Tres. Nunca tuve el más mínimo interés por los coches, pero a principios de este verano, mientras me pasaba una semana recorriendo de punta a punta Alemania en un bólido alquilado, gastándome el dinero que no tengo y visitando fastuosos museos automovilísticos (los de Mercedes y Porsche en Stuttgart; el de BMW en Múnich; el de Audi en Ingolstadt), para acabar dando una vuelta salvaje a velocidad suicida por el circuito de Nürburgring, me sentí el tipo más feliz del tercer planeta del sol. Me acompañaba mi hijo, que heredó de mi padre la pasión por los coches, y durante esas vacaciones locas pensé a menudo en una historia que me contó un amigo. Éste había cenado en una ocasión con un magnate mexicano, a quien, en medio de las risas y la cordialidad del encuentro, se le ocurrió preguntarle si se cambiaba por alguien, o tal vez si envidiaba a alguien. Para sorpresa de mi amigo, el magnate se tomó su pregunta muy en serio, y durante un rato estuvo meditando la respuesta. Mi amigo dice que, mientras veía reflexionar con el ceño fruncido a aquel hombre que lo tenía absolutamente todo, comprendió que no podía envidiar a nadie, pero de repente el ceño del magnate se alisó y éste proclamó, satisfecho: “A mi hijo”.

Cuatro.
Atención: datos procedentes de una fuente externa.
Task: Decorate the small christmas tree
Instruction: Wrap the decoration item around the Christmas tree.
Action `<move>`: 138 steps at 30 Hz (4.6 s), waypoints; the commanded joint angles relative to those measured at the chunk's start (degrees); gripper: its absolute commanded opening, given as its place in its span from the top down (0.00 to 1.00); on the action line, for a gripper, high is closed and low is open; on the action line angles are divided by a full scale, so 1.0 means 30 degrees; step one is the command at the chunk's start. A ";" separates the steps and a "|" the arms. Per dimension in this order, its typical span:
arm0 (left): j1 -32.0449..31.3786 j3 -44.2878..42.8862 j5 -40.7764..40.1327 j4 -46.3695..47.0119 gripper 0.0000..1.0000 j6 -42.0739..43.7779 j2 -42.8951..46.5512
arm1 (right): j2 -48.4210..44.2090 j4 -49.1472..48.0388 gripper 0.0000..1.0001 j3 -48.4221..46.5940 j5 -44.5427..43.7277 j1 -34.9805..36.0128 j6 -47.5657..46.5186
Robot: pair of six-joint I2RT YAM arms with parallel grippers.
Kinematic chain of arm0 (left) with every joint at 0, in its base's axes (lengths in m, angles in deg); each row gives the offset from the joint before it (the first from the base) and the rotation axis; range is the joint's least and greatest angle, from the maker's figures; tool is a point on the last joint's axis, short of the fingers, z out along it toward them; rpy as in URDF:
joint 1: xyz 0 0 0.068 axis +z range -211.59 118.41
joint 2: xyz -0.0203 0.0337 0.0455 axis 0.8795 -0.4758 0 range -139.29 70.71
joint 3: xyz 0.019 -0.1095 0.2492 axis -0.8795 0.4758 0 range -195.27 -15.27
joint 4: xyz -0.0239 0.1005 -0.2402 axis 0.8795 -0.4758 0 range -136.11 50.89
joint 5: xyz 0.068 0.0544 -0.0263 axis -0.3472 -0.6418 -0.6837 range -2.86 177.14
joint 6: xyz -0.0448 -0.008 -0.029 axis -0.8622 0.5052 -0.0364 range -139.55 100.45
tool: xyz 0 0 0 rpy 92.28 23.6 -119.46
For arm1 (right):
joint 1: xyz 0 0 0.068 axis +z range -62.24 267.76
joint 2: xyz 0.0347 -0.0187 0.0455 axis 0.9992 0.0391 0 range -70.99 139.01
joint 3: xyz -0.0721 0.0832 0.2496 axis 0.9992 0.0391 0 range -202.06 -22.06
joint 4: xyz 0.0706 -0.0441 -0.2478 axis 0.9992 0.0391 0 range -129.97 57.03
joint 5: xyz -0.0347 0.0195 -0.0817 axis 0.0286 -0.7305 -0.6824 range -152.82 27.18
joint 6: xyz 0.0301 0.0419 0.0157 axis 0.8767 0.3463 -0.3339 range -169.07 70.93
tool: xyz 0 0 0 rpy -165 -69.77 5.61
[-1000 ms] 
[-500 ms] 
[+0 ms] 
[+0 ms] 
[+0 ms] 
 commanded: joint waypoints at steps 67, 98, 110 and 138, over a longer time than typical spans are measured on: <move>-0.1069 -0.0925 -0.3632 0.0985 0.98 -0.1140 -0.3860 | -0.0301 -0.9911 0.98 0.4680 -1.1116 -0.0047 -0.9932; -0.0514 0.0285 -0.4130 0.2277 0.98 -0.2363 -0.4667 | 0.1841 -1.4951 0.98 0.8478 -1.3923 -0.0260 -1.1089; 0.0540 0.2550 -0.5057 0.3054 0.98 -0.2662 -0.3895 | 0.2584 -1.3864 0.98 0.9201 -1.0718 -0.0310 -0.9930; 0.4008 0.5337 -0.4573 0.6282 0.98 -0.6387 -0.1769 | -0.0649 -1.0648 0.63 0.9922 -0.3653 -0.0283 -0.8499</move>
En trance de hacer un elogio tan fervoroso de la brevedad como el de Merlina Acevedo que copié más arriba, aquella mañana el señor Fuertes, profesor de francés y castellano en los maristas, se armó tal lío en medio del guirigay de la clase que acabó acuñando una sentencia doblemente pleonástica que algunos de sus alumnos nunca podremos olvidar, y que siempre he pensado que merece, como mínimo, la humilde posteridad del título de un artículo: “Lo breve, si breve, dos veces breve”.

Cinco. A pesar de mi extraordinaria modestia, me considero el campeón del mundo mundial de los pesos pesados de la mala conciencia, de manera que siempre estuve del todo de acuerdo con Spinoza cuando afirma que el remordimiento es uno de los dos peores enemigos del género humano (el otro es el odio), una cosa repugnante y triste que nos quita capacidad de obrar y a la larga nos destruye; pero este verano, mientras recorría de punta a punta Alemania con mi hijo en un bólido alquilado, no paré de leer a Wislawa Szymborska, la inmensa poetisa polaca, y una noche llegué a un asombroso poema titulado “Alabanza de la mala opinión de sí mismo” en el que se lee que el águila ratonera no suele reprocharse nada, que carece de escrúpulos la pantera negra y que las pirañas no dudan de la honradez de sus actos, un poema que concluye así: “En el tercer planeta del sol / la conciencia limpia y tranquila / es síntoma primordial de animalidad”. Entonces, además de inmensamente feliz, me sentí brutalmente inteligente. El segundo sentimiento fue breve.